- _Activity_
After counting the lines below that contain "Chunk", reply with that number alone.

- _Working data_
────────────────

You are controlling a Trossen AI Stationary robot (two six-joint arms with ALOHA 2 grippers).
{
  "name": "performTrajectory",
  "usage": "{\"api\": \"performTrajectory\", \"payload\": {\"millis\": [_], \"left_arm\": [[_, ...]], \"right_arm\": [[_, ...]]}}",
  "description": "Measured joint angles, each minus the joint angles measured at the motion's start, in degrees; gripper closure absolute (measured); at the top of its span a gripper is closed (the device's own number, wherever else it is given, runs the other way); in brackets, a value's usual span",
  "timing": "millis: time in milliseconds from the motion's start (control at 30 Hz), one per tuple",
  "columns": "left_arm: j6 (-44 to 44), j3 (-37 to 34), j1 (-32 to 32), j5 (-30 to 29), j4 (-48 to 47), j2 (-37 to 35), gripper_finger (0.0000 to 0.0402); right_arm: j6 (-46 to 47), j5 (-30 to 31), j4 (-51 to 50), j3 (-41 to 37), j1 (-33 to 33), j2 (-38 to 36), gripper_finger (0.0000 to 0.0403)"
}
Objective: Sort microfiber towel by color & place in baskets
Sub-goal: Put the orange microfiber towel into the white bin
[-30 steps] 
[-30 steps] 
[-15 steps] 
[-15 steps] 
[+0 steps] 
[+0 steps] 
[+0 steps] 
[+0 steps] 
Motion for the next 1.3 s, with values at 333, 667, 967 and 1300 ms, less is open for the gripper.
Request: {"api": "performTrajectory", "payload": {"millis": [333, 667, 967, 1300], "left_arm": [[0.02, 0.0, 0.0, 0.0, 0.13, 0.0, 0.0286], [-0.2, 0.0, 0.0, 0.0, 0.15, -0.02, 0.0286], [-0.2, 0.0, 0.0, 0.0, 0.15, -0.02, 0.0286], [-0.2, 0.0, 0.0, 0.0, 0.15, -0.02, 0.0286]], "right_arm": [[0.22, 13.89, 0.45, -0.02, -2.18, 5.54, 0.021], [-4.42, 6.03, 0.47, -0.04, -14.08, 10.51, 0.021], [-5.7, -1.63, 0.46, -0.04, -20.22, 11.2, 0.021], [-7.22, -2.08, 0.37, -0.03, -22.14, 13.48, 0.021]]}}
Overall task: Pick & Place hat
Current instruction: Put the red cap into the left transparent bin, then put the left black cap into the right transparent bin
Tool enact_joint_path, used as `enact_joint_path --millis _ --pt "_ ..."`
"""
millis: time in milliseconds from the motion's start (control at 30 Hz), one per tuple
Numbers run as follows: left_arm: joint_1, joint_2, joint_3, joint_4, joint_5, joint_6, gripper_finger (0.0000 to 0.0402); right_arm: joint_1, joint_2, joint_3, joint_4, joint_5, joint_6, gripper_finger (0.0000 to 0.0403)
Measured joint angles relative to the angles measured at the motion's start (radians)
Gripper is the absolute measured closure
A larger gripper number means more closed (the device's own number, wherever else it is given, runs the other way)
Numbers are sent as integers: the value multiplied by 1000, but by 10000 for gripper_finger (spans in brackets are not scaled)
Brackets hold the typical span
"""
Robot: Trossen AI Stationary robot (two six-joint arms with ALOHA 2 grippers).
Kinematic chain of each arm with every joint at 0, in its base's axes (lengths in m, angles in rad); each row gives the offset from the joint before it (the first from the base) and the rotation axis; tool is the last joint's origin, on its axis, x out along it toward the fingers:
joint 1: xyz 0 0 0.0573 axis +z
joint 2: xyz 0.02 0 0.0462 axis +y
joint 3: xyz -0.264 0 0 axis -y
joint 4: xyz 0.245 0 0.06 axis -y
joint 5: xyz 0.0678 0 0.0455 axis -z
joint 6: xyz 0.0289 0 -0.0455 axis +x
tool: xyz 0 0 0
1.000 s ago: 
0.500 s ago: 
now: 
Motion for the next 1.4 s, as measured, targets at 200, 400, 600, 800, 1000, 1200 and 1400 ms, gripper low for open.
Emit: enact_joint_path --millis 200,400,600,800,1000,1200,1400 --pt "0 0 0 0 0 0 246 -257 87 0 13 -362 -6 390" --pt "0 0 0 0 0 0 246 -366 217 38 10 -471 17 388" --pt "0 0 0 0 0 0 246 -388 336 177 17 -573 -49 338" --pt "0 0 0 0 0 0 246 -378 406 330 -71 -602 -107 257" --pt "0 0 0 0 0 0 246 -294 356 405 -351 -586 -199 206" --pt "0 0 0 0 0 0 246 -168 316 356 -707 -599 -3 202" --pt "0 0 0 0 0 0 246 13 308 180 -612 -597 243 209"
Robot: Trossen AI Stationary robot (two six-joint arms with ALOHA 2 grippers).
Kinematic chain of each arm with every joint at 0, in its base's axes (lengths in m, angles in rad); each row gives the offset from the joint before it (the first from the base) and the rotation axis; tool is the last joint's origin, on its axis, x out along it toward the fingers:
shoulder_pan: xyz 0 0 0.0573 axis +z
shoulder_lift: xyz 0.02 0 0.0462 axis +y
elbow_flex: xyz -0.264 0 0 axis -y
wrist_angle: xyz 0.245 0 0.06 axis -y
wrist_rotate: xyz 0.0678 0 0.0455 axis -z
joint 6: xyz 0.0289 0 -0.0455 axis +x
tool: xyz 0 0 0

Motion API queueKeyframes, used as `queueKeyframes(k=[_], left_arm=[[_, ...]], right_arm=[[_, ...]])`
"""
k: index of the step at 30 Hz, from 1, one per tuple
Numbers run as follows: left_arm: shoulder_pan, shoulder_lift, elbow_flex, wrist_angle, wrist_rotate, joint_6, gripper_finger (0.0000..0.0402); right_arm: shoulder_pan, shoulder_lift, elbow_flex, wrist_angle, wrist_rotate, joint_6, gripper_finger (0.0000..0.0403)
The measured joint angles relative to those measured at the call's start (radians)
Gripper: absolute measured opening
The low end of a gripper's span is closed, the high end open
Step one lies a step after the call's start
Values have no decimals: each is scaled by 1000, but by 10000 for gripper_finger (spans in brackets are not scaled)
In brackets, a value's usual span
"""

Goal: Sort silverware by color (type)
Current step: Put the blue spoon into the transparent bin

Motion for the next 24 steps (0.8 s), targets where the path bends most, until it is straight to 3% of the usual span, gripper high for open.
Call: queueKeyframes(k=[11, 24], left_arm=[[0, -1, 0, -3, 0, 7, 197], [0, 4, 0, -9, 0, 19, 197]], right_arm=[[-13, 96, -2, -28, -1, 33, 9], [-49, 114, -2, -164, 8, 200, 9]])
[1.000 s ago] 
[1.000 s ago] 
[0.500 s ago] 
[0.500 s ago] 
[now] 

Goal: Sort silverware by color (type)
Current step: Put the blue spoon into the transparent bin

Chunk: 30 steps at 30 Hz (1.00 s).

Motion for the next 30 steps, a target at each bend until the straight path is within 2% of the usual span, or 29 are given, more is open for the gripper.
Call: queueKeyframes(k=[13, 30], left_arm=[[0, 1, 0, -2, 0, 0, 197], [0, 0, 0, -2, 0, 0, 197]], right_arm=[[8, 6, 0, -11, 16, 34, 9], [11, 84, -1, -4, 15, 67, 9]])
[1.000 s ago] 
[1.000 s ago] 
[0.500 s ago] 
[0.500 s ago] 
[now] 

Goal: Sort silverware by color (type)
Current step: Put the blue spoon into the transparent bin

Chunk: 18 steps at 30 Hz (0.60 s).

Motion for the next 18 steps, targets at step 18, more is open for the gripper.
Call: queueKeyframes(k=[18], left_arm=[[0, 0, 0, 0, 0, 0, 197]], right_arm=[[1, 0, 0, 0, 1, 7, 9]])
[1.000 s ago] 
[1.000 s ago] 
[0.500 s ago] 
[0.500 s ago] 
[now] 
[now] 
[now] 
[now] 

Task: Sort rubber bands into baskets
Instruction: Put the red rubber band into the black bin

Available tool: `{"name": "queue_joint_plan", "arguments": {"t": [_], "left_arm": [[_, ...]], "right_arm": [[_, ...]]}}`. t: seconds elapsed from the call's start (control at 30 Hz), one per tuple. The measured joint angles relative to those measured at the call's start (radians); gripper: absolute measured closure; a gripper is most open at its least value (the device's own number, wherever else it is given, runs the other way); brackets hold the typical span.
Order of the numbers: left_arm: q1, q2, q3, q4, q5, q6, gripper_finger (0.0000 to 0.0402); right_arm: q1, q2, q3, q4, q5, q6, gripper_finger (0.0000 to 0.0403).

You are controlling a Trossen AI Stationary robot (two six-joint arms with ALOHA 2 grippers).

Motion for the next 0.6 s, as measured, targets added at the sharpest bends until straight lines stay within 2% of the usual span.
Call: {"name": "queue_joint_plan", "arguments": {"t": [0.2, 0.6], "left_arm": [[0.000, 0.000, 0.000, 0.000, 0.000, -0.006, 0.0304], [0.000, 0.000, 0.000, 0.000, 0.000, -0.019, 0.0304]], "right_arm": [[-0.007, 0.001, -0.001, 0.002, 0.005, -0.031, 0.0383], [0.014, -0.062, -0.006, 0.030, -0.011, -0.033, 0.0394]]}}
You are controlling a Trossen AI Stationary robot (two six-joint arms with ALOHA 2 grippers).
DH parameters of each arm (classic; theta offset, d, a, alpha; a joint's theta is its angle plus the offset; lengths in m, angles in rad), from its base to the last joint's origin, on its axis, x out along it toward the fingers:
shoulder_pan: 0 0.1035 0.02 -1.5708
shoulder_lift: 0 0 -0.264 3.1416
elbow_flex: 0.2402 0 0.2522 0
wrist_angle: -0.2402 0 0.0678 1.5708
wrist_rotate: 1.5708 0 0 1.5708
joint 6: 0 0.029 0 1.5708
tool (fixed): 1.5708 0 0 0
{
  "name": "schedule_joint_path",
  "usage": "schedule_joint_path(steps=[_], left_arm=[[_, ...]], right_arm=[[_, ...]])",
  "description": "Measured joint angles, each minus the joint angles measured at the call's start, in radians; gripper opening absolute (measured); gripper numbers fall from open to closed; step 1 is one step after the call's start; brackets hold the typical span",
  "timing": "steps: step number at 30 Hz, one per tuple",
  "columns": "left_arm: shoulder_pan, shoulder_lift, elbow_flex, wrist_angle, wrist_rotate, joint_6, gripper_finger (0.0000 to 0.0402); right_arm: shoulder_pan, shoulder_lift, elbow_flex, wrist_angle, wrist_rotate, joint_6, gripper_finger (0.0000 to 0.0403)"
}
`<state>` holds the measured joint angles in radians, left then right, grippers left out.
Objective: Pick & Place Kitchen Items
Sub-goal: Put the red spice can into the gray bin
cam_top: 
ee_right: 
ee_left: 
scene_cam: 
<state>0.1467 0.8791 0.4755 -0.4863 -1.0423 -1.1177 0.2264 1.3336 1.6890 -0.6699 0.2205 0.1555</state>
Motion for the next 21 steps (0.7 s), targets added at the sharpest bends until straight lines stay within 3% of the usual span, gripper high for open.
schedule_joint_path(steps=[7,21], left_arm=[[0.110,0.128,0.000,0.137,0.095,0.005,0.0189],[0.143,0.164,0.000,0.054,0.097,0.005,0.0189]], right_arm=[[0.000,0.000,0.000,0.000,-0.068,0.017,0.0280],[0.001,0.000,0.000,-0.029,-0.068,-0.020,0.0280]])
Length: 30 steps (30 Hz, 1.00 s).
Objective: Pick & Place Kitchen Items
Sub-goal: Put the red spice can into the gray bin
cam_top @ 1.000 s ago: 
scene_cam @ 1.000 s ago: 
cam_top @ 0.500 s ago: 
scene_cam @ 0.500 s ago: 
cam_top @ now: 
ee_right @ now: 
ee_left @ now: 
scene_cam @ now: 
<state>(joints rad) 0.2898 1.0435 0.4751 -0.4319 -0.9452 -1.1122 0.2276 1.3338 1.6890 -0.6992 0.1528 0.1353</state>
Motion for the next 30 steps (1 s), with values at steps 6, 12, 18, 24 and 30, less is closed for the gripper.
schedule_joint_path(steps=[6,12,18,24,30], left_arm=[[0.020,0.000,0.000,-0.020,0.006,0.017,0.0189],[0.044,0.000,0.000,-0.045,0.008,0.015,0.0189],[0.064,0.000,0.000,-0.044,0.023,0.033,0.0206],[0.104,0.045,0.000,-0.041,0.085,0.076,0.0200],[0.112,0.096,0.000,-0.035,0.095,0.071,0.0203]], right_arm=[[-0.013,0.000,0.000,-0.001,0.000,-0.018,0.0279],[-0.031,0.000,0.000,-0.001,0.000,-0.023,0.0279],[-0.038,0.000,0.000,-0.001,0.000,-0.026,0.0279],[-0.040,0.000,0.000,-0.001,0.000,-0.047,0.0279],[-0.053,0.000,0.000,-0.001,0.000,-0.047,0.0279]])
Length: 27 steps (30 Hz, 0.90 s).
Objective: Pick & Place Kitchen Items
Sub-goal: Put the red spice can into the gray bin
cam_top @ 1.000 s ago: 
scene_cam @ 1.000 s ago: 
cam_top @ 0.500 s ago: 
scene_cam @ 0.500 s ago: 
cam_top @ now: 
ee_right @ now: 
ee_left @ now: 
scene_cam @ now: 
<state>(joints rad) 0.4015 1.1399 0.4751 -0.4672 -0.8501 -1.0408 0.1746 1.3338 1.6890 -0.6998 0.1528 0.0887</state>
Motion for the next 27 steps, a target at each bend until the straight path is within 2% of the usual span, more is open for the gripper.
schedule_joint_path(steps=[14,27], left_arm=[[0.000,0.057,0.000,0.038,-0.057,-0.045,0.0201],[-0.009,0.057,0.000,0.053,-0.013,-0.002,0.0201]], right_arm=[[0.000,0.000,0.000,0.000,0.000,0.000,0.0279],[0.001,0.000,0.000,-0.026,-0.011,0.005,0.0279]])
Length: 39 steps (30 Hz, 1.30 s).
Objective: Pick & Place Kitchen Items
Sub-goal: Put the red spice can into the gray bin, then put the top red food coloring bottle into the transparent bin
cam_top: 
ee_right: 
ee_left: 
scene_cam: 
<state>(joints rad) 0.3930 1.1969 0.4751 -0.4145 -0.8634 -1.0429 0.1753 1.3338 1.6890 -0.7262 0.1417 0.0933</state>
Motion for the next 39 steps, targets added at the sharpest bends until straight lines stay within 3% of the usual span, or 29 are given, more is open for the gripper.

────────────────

- _Output below_
2